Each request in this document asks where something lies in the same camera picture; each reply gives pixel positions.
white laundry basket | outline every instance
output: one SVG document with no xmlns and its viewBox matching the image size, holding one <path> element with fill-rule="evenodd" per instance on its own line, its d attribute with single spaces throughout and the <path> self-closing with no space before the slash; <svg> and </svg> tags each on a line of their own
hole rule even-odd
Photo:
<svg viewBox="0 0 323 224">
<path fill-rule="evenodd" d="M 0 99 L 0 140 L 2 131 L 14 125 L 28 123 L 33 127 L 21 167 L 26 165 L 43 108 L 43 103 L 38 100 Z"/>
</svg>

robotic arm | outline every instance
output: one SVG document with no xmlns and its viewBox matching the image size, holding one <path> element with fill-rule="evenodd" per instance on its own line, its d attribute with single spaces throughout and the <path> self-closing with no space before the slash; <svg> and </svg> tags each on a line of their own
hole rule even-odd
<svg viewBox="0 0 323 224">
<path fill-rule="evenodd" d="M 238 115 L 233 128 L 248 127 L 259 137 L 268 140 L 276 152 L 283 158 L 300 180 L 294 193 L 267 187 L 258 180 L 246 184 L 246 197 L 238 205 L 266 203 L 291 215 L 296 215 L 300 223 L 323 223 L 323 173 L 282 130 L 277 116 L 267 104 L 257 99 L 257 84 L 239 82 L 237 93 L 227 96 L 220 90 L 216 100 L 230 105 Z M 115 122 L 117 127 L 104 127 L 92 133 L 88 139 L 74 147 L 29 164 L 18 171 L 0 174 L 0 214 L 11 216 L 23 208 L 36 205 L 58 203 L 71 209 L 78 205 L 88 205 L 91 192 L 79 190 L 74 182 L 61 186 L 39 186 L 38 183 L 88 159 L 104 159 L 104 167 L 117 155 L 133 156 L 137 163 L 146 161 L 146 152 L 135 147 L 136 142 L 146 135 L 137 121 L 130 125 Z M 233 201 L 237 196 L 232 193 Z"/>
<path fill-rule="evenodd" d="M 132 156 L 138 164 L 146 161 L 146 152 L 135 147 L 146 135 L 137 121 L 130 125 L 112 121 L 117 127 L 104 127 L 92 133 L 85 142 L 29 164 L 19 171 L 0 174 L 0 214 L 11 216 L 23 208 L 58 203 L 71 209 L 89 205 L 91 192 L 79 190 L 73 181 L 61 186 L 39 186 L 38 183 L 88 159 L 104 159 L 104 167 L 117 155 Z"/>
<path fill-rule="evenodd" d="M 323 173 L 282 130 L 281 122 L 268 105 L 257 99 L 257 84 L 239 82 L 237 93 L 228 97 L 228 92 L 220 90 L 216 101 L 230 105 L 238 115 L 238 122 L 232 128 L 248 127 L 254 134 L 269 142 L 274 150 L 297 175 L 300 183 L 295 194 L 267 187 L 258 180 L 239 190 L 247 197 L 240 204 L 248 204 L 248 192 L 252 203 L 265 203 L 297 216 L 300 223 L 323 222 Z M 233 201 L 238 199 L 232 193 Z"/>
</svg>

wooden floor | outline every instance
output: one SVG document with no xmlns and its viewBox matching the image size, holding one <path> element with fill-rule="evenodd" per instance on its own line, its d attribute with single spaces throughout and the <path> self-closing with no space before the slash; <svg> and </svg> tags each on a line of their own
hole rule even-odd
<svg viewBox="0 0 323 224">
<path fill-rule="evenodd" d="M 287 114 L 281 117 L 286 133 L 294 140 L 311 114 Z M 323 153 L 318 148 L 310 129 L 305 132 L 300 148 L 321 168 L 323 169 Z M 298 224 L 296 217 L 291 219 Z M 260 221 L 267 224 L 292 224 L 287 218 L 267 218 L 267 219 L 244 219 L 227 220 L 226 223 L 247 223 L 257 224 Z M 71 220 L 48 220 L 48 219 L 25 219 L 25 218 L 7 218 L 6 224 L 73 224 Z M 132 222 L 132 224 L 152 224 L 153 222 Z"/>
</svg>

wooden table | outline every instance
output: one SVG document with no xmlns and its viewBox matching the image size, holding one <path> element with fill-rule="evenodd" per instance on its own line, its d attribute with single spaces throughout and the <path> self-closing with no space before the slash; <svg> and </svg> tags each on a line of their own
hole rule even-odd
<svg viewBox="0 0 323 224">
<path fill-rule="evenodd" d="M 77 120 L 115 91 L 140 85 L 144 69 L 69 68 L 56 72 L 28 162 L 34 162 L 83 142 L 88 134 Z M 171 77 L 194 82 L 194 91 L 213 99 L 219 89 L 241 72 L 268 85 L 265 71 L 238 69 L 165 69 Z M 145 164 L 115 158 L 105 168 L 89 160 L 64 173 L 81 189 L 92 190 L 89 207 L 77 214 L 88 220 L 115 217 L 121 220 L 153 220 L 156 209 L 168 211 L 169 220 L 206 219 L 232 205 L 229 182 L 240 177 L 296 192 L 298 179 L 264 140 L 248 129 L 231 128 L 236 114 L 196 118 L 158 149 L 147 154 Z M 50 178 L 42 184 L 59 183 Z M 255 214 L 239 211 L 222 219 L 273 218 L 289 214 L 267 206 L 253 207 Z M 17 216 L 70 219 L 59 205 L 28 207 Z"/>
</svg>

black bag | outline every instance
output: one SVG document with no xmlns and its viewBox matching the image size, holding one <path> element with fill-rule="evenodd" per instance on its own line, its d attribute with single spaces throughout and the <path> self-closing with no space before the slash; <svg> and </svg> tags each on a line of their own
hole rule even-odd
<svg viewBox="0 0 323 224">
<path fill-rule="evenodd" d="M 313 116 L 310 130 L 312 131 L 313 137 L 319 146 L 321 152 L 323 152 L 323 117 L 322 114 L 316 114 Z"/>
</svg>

• • • •

▶ [Work item]
Every single line of the data above must be set down again exactly.

▶ [Completed exercise]
Each request in this document asks where something lies in the same camera picture; each reply gives pixel positions.
white laundry basket | outline every instance
output: one SVG document with no xmlns and its viewBox matching the image size, holding one <path> element with fill-rule="evenodd" per instance on its own line, its d attribute with single spaces throughout and the <path> self-closing with no space before the slash; <svg> and </svg> tags each on a line of their own
hole rule even-odd
Photo:
<svg viewBox="0 0 323 224">
<path fill-rule="evenodd" d="M 0 99 L 0 140 L 2 131 L 14 125 L 28 123 L 33 127 L 21 167 L 26 165 L 43 108 L 43 103 L 38 100 Z"/>
</svg>

robotic arm | outline every instance
output: one SVG document with no xmlns and its viewBox matching the image size, holding one <path> element with fill-rule="evenodd" per instance on its own line, its d attribute with single spaces throughout and the <path> self-closing with no space before the slash; <svg> and </svg> tags each on a line of their own
hole rule even-odd
<svg viewBox="0 0 323 224">
<path fill-rule="evenodd" d="M 238 115 L 233 128 L 248 127 L 259 137 L 268 140 L 276 152 L 283 158 L 300 180 L 294 193 L 267 187 L 258 180 L 246 184 L 246 197 L 238 205 L 266 203 L 291 215 L 296 215 L 300 223 L 323 223 L 323 173 L 282 130 L 277 116 L 267 104 L 257 99 L 257 84 L 239 82 L 237 93 L 227 96 L 220 90 L 216 100 L 230 105 Z M 115 122 L 117 127 L 104 127 L 92 133 L 88 139 L 74 147 L 29 164 L 18 171 L 0 174 L 0 214 L 11 216 L 23 208 L 36 205 L 58 203 L 71 209 L 78 205 L 88 205 L 91 192 L 79 190 L 74 182 L 61 186 L 39 186 L 38 183 L 88 159 L 104 159 L 104 167 L 117 155 L 133 156 L 137 163 L 146 161 L 146 152 L 135 147 L 136 142 L 146 135 L 137 121 L 130 125 Z M 233 201 L 237 196 L 232 193 Z"/>
<path fill-rule="evenodd" d="M 132 156 L 138 164 L 146 161 L 146 152 L 135 147 L 146 135 L 137 121 L 130 125 L 112 121 L 117 127 L 104 127 L 92 133 L 85 142 L 29 164 L 19 171 L 0 174 L 0 214 L 11 216 L 23 208 L 58 203 L 71 209 L 89 205 L 91 192 L 79 190 L 73 181 L 61 186 L 39 186 L 38 183 L 88 159 L 104 159 L 104 167 L 117 155 Z"/>
<path fill-rule="evenodd" d="M 323 173 L 282 130 L 281 122 L 268 105 L 257 99 L 257 84 L 239 82 L 237 93 L 228 97 L 228 92 L 220 90 L 216 101 L 230 105 L 238 115 L 238 122 L 232 128 L 248 127 L 254 134 L 269 142 L 274 150 L 297 175 L 300 183 L 295 194 L 267 187 L 258 180 L 239 190 L 247 197 L 240 204 L 248 204 L 248 192 L 252 203 L 265 203 L 297 216 L 300 223 L 323 222 Z M 233 201 L 238 199 L 232 193 Z"/>
</svg>

wooden floor | outline every instance
output: one SVG document with no xmlns and its viewBox matching the image size, holding one <path> element with fill-rule="evenodd" per instance on its own line, its d attribute with single spaces throughout and the <path> self-closing with no space before the slash; <svg> and </svg> tags each on a line of their own
hole rule even-odd
<svg viewBox="0 0 323 224">
<path fill-rule="evenodd" d="M 287 114 L 281 117 L 286 133 L 294 140 L 311 114 Z M 323 153 L 318 148 L 310 129 L 305 132 L 300 148 L 321 168 L 323 169 Z M 298 224 L 296 217 L 291 219 Z M 260 221 L 267 224 L 292 224 L 287 218 L 267 218 L 267 219 L 244 219 L 227 220 L 226 223 L 247 223 L 257 224 Z M 71 220 L 48 220 L 48 219 L 25 219 L 25 218 L 7 218 L 6 224 L 73 224 Z M 132 222 L 132 224 L 152 224 L 153 222 Z"/>
</svg>

wooden table | outline every instance
output: one SVG document with no xmlns and its viewBox matching the image size, holding one <path> element with fill-rule="evenodd" per instance on its own line, its d attribute with single spaces throughout and the <path> self-closing with no space before the slash; <svg> and </svg> tags each on a line of their own
hole rule even-odd
<svg viewBox="0 0 323 224">
<path fill-rule="evenodd" d="M 77 120 L 115 91 L 140 85 L 144 69 L 69 68 L 56 72 L 28 162 L 34 162 L 83 142 L 88 134 Z M 171 77 L 194 82 L 194 91 L 213 99 L 219 89 L 241 72 L 268 85 L 265 71 L 238 69 L 165 69 Z M 145 164 L 115 158 L 105 168 L 89 160 L 64 173 L 81 189 L 92 190 L 89 207 L 77 214 L 88 220 L 115 217 L 121 220 L 153 220 L 156 209 L 168 211 L 169 220 L 206 219 L 232 205 L 229 182 L 240 177 L 296 192 L 298 179 L 264 140 L 248 129 L 231 128 L 236 114 L 196 118 L 158 149 L 147 154 Z M 50 178 L 42 184 L 59 183 Z M 255 214 L 239 211 L 222 219 L 273 218 L 289 214 L 267 206 L 253 207 Z M 17 216 L 70 219 L 59 205 L 28 207 Z"/>
</svg>

black bag | outline every instance
output: one SVG document with no xmlns and its viewBox matching the image size, holding one <path> element with fill-rule="evenodd" per instance on its own line, its d attribute with single spaces throughout and the <path> self-closing with no space before the slash; <svg> and </svg> tags each on a line of their own
hole rule even-odd
<svg viewBox="0 0 323 224">
<path fill-rule="evenodd" d="M 313 116 L 310 130 L 312 131 L 313 137 L 319 146 L 321 152 L 323 152 L 323 117 L 322 114 L 316 114 Z"/>
</svg>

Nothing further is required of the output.